• WHAT YOU WILL DO: Which lines below contain the word "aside"? Copy each of them.

··· INFORMATION SHOWN ···

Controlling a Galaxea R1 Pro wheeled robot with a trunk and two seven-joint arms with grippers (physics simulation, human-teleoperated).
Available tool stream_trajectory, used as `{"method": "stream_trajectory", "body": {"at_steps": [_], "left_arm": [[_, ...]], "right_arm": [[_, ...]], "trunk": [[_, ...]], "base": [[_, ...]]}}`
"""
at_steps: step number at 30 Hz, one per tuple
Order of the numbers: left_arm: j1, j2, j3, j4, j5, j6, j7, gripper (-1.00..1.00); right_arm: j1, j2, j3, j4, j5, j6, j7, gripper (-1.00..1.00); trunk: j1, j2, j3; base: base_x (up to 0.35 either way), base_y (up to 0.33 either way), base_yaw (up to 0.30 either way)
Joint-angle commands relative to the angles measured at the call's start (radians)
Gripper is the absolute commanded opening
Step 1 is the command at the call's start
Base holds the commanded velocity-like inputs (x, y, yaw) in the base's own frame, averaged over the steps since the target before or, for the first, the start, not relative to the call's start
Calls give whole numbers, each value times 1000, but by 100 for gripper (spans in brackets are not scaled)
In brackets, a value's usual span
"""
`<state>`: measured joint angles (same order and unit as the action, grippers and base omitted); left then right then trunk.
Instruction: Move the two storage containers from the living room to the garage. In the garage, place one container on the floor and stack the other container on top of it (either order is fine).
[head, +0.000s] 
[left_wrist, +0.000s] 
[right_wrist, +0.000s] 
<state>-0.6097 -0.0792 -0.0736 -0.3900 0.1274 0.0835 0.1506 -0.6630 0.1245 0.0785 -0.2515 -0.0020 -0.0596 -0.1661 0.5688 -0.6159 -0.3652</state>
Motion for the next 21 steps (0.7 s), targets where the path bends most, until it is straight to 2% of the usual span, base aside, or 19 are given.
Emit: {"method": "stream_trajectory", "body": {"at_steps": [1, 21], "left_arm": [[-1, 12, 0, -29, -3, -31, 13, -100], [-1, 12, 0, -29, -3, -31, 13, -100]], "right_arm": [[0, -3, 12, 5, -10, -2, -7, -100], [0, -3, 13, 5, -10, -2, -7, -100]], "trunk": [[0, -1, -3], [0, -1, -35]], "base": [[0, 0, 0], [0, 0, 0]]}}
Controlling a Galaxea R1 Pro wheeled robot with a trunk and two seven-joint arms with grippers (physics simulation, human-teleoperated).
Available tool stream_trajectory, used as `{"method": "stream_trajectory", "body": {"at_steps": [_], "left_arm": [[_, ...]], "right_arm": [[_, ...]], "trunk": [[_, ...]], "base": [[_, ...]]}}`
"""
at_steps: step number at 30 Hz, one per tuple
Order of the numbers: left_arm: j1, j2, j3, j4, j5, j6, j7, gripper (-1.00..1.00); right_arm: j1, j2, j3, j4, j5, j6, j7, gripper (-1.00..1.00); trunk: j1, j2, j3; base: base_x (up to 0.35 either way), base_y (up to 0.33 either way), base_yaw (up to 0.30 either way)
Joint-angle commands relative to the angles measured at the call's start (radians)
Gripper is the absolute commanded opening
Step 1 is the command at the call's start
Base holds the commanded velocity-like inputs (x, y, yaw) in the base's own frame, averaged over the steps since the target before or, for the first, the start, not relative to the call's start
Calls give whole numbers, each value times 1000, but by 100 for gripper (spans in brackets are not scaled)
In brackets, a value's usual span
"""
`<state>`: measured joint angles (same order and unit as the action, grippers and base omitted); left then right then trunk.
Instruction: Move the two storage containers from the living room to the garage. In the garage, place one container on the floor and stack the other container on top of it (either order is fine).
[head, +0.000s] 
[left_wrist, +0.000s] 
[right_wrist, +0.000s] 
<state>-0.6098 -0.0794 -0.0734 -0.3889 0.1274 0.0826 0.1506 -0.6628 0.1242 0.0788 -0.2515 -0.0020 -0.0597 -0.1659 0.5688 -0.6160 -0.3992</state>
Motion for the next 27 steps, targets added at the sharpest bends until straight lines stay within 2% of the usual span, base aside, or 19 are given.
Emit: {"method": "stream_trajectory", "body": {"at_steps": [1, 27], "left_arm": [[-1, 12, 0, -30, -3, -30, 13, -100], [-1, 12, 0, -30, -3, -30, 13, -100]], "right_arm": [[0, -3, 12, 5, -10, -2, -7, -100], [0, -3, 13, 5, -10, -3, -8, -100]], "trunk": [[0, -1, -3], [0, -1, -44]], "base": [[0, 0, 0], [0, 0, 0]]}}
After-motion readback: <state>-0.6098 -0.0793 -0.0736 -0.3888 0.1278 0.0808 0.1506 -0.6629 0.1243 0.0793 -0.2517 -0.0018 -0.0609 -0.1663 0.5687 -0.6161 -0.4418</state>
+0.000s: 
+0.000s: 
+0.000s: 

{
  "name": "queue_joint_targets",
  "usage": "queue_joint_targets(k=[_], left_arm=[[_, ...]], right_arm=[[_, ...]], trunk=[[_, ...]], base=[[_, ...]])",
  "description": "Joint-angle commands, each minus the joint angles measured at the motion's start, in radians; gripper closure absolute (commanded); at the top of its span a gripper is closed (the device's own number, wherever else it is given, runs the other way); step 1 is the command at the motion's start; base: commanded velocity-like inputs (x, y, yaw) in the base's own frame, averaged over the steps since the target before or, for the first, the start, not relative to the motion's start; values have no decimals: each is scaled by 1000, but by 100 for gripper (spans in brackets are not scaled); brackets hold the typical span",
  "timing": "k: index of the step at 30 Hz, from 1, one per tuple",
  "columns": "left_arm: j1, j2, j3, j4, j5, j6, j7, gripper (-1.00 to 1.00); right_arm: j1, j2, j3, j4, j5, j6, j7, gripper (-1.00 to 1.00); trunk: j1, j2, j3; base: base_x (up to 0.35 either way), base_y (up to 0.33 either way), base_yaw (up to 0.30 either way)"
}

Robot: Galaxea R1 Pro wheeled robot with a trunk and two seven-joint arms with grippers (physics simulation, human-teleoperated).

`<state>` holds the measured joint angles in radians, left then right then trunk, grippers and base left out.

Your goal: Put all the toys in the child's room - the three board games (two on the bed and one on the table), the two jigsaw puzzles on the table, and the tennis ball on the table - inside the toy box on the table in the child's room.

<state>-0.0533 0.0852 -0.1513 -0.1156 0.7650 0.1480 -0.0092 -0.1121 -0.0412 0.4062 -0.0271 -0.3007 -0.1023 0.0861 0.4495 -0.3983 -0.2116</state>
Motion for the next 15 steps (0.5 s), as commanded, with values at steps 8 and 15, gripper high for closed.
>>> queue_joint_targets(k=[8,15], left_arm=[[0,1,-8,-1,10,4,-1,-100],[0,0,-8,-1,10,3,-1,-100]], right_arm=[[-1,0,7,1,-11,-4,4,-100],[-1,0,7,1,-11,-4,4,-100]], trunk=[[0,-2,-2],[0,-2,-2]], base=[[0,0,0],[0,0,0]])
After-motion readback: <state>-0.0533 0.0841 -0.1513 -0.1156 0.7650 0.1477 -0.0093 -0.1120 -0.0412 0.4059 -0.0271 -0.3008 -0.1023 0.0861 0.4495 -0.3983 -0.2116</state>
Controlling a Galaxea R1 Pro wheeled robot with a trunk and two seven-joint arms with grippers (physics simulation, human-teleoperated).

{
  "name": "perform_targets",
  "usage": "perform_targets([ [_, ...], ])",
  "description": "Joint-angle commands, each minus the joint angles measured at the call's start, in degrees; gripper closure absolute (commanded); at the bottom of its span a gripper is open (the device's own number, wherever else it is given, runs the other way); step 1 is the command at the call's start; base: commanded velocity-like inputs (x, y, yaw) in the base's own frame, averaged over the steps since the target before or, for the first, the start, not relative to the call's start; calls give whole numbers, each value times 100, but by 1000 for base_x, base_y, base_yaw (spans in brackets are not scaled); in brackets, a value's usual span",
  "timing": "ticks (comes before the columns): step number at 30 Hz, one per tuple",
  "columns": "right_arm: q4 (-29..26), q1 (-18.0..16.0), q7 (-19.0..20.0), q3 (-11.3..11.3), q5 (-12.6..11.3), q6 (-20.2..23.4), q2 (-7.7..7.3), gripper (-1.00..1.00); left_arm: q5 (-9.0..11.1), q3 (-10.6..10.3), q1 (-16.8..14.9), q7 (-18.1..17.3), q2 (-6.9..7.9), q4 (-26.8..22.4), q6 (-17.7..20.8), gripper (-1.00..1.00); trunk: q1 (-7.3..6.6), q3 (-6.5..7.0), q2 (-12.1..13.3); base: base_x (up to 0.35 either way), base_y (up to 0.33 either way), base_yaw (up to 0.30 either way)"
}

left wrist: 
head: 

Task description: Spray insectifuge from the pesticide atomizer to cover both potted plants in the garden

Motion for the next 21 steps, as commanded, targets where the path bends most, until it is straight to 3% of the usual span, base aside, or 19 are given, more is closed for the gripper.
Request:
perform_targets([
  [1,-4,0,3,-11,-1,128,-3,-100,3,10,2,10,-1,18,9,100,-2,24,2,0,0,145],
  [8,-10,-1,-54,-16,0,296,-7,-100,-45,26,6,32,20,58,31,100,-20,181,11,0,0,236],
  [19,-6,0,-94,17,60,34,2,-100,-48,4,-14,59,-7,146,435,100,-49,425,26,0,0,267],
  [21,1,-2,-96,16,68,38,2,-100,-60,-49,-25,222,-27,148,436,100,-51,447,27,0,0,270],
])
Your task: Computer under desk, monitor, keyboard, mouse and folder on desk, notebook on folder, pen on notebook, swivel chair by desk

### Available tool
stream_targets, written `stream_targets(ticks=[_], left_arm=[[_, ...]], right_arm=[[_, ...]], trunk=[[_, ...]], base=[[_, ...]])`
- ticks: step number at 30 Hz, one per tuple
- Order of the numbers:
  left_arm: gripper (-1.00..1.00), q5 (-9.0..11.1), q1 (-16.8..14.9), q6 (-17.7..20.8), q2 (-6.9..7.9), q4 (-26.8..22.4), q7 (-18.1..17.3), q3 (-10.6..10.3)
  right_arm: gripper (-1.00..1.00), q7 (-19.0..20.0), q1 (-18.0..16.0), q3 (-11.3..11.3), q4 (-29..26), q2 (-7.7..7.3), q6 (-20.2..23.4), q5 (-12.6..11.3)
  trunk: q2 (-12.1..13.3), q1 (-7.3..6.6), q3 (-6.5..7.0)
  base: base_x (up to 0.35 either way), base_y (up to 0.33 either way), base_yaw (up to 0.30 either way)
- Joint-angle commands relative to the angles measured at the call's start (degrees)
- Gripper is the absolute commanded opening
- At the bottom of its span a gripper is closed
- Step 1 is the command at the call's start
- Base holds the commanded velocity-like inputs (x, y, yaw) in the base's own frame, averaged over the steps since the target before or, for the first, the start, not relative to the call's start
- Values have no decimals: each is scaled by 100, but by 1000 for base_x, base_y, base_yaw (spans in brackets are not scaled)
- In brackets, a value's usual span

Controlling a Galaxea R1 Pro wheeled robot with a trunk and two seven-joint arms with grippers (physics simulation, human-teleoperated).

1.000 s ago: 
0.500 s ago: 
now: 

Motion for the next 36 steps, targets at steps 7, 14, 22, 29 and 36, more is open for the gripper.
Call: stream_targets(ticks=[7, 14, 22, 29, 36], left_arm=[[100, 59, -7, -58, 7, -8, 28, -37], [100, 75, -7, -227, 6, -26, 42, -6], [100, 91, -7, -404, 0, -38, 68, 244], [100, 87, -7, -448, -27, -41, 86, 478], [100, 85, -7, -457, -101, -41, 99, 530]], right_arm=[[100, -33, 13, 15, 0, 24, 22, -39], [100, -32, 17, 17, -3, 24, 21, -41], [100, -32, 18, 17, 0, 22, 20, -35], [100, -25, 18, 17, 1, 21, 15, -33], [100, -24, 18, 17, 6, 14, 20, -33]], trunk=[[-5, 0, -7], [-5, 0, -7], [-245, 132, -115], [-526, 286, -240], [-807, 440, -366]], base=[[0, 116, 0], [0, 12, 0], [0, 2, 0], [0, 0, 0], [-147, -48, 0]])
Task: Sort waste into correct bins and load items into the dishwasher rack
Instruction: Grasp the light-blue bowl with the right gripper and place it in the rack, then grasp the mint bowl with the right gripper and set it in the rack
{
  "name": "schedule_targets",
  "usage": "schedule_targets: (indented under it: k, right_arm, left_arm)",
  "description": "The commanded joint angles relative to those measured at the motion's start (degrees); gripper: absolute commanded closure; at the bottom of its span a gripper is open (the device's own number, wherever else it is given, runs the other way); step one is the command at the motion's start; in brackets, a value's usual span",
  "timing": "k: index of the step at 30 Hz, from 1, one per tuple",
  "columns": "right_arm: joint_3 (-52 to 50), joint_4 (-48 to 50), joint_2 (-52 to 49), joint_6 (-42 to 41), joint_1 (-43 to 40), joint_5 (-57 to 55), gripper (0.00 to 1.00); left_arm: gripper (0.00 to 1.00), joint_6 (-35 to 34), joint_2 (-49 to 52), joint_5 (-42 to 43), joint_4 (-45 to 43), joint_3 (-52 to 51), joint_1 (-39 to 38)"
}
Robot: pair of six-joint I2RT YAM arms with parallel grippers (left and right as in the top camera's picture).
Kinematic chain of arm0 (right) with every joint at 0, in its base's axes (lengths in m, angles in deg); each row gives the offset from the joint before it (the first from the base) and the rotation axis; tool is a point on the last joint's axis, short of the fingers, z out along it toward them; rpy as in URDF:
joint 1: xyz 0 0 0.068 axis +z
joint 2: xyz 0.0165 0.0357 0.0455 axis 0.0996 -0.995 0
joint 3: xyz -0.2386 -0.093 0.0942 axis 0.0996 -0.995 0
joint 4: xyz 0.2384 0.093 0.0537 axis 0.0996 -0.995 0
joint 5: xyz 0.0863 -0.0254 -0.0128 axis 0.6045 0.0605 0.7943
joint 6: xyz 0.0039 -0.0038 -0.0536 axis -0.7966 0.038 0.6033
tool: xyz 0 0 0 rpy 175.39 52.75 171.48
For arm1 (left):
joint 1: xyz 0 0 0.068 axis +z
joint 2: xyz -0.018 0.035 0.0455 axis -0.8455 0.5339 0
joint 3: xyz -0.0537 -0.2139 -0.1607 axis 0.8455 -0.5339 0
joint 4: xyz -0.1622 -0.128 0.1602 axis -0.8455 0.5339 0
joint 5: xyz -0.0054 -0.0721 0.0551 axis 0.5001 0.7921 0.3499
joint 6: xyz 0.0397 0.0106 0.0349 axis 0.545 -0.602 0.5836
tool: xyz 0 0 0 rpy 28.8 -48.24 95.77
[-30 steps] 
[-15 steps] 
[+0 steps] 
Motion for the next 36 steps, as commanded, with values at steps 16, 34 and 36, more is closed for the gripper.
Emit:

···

• SOLUTION TO THIS EXERCISE:
Motion for the next 21 steps (0.7 s), targets where the path bends most, until it is straight to 2% of the usual span, base aside, or 19 are given.
Motion for the next 27 steps, targets added at the sharpest bends until straight lines stay within 2% of the usual span, base aside, or 19 are given.
Motion for the next 21 steps, as commanded, targets where the path bends most, until it is straight to 3% of the usual span, base aside, or 19 are given, more is closed for the gripper.

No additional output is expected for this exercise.